Beyond M2R: Regulation of GPCR Signaling in Heart

Thus far the specific RGS proteins (RGS4 and RGS6) involved in regulating Gαi/o-coupled M2Rs have been identified. The enhanced bradycardia in mice lacking either of these RGS proteins appears to be determined, at least in part, by enhanced M2R-mediated IKACh. Ventricular myocytes isolated from mice expressing RGS-insensitive Gαi2 also exhibit sensitization to CCh-induced inhibition of contractility implicating endogenous RGS proteins as key regulators of this process (Waterson et al., 2011). Due to its expression in atria and ventricles, RGS6 might also regulate this inotropic response to M2R activation, though this effect has not been directly tested. Studies in cells expressing RGS-insensitive knock-in Gα alleles also implicated endogenous RGS proteins as key negative regulators of both the Gαo-coupled A1R and β2AR signaling through Gαi/o. To date, the consequences of loss of RGS-mediated regulation of cardiac GPCRs on cAMP levels and PKA-dependent modulation of If and ICa,L remains unexplored. As the cardioprotective effects of β2AR stimulation occur via Gαi/o-dependent mechanisms (Xiao, 2001; Patterson et al., 2004), identification of the specific RGS protein(s) responsible for negative regulation of this signaling cascade might allow for the development of targeted therapeutics aimed at specifically enhancing the protective, Gαi/o-mediated effect without simultaneous activation of Gαs.

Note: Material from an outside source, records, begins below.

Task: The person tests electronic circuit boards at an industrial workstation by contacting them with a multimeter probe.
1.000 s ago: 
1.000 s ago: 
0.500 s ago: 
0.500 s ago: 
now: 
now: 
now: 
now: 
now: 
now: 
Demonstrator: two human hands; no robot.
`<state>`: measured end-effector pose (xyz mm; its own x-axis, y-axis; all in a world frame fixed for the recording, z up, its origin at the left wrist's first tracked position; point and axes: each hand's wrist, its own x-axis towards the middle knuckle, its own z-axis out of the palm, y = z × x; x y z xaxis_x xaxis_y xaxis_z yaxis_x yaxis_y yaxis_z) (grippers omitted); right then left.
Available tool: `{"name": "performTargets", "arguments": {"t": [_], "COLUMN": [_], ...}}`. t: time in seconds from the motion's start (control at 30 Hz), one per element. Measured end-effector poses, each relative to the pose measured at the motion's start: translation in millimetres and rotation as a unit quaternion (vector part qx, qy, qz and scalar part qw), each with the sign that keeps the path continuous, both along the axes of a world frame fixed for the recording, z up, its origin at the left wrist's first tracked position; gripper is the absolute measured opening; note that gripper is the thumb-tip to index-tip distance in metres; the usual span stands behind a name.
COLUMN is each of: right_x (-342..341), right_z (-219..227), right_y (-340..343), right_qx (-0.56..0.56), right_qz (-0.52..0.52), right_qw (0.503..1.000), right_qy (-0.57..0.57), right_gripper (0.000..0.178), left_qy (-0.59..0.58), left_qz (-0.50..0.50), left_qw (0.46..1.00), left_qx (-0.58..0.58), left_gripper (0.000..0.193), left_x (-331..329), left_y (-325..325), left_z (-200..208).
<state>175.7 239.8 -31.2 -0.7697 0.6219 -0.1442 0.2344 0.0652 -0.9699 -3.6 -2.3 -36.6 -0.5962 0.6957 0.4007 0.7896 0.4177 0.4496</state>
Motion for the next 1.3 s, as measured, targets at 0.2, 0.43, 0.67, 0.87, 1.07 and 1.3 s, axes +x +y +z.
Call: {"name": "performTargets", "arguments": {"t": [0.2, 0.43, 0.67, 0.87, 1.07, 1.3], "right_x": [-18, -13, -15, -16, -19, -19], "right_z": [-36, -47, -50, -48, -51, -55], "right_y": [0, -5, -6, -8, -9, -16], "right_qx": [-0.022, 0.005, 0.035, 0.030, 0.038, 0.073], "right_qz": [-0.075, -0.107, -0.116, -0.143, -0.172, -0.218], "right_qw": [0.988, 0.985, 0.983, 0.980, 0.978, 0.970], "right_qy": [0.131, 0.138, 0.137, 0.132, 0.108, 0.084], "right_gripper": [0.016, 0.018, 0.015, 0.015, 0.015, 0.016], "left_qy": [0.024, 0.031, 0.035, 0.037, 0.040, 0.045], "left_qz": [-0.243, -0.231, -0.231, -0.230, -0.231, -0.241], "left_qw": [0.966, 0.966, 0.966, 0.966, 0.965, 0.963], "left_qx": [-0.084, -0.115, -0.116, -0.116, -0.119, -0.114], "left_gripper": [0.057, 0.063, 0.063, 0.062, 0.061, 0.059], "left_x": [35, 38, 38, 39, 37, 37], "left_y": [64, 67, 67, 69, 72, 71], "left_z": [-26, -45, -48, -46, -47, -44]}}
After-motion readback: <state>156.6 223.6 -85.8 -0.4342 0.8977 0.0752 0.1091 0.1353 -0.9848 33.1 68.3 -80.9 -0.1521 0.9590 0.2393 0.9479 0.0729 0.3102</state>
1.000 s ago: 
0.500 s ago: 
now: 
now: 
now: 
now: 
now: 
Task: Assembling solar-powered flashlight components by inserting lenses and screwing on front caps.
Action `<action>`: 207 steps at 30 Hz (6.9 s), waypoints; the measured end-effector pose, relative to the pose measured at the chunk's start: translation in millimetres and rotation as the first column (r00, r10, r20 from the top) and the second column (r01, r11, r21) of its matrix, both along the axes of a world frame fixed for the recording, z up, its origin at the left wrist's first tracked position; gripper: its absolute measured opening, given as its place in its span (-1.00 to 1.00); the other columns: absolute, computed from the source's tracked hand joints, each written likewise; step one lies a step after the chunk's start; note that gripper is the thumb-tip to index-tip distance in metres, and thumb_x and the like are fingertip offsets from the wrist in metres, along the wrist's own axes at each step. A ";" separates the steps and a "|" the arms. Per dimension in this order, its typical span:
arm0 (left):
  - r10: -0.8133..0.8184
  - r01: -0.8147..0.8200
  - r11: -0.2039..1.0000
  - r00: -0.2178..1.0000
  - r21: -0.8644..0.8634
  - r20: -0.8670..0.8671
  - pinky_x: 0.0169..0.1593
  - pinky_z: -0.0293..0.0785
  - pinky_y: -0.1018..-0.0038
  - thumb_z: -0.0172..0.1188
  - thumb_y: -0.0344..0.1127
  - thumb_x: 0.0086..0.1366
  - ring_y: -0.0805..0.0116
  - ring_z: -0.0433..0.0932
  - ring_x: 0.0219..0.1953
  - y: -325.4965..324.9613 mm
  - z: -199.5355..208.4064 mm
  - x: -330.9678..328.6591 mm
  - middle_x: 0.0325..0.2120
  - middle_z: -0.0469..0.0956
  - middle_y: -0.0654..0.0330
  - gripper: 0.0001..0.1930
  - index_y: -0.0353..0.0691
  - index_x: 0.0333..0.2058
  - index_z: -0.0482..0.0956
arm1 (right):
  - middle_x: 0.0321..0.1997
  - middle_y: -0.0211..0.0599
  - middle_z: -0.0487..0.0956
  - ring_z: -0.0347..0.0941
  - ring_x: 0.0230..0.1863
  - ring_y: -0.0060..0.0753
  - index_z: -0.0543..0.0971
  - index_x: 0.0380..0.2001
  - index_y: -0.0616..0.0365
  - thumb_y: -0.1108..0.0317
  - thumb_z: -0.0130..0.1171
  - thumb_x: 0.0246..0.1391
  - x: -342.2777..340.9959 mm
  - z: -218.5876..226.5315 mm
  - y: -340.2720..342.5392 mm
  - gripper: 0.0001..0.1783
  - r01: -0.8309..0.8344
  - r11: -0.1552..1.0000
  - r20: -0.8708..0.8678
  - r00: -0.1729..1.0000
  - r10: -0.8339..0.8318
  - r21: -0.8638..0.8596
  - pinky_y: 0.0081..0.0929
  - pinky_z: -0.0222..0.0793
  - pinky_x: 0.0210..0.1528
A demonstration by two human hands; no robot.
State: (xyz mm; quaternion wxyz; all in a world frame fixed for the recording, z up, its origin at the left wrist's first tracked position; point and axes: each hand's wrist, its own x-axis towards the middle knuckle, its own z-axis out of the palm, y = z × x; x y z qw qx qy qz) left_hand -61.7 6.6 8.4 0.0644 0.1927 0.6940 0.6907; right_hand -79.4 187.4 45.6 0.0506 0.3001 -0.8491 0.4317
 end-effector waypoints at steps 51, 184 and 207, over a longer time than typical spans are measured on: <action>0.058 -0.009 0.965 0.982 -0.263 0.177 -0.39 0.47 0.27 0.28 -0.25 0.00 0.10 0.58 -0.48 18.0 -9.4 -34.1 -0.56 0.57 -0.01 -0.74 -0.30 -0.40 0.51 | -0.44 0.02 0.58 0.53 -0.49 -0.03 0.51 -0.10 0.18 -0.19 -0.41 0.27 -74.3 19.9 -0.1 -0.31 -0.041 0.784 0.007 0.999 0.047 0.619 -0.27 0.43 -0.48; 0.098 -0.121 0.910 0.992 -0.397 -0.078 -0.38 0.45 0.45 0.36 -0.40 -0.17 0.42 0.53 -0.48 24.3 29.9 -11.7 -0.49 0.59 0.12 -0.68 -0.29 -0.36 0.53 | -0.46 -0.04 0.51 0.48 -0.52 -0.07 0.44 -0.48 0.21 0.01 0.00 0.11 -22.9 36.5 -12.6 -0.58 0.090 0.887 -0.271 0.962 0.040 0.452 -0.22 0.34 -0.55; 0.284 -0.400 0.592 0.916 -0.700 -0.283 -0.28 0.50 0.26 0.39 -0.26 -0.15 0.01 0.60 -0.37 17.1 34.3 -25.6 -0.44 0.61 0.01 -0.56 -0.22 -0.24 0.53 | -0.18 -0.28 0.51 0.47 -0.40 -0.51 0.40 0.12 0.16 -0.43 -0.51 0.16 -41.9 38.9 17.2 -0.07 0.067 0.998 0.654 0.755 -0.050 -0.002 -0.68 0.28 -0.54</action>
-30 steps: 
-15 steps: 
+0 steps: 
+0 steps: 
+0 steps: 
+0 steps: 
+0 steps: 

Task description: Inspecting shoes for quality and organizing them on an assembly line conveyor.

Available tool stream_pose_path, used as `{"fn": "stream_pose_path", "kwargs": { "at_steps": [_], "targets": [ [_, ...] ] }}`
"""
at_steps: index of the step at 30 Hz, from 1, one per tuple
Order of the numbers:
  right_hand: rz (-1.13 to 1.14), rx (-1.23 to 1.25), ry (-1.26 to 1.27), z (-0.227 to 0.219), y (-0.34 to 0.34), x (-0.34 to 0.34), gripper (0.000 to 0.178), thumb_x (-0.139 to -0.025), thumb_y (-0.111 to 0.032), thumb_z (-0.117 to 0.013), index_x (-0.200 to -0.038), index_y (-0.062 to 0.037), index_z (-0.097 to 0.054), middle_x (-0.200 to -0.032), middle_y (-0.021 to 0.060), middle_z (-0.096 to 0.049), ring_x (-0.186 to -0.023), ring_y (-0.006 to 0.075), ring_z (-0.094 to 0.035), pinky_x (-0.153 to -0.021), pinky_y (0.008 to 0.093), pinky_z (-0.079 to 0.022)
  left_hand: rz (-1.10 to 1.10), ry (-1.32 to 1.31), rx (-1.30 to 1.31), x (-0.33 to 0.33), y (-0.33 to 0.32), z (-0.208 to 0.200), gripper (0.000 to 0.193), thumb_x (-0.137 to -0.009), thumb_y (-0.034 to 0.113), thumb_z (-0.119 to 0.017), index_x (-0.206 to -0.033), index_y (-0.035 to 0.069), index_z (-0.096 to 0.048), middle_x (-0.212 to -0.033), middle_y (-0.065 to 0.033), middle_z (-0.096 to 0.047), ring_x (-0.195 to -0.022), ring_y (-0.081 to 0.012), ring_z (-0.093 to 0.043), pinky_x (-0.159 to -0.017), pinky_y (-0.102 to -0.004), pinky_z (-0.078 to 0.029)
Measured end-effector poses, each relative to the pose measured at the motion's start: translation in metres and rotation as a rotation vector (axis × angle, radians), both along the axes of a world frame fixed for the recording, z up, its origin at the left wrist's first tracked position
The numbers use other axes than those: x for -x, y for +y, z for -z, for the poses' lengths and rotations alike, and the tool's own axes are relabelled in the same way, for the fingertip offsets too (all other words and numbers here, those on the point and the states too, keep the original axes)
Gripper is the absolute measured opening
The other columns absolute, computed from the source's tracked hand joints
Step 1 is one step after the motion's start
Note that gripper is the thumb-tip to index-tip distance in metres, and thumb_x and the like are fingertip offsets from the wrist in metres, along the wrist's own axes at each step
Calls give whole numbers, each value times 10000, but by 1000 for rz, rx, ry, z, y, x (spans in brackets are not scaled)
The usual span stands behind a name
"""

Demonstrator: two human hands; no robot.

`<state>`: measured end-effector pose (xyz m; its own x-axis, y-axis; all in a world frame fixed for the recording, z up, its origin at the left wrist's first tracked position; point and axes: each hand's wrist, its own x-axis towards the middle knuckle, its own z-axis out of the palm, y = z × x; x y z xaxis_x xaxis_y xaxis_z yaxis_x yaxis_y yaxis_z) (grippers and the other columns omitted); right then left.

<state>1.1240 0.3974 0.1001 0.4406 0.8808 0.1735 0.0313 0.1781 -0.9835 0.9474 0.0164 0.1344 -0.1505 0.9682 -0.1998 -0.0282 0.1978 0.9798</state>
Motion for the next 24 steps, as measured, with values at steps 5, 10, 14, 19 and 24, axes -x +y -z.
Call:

Physiological Consequences of Increased Vagal Tone

Both conscious RGS6−/− and anesthetized RGS4-null mice display mild resting bradycardia and a greater positive chronotropic response to administration of the muscarinic antagonist atropine implying these mice exhibit increased vagal tone (Cifelli et al., 2008; Posokhova et al., 2010). Thus far, enhanced vagal tone in these knockout mice has only been assessed using muscarinic cholinergic receptor blockade. Information gleaned from this method is limited and fails to assess the full physiological significance of enhanced vagal tone in these animal models. Fluctuations in parasympathetic nerve activity under resting conditions are the primary determinant of HR variability and such measures provide an additional index of the magnitude of parasympathetic modulation of HR (Chapleau and Sabharwal, 2011). ECG recordings in mice under basal conditions compared to recording upon administration of autonomic blockers can be used to assess sympathovagal balance, which would be expected to be skewed toward the parasympathetic division in mice lacking RGS6 or RGS4. The vagus is activated by multiple reflex pathways including the arterial baroreceptors and peripheral chemoreceptors to slow HR in response to increases in blood pressure or decreased blood oxygen, respectively (Chapleau and Sabharwal, 2011). RGS null mice may exhibit exaggerated bradycardia upon administration of a potent vasoconstrictor or under conditions of hypoxia, hypercapnia, or acidosis. Such measurements would give a more accurate approximation of the physiologically relevant regulation of cardiac M2Rs by RGS proteins without the administration of exogenous pharmacological agents.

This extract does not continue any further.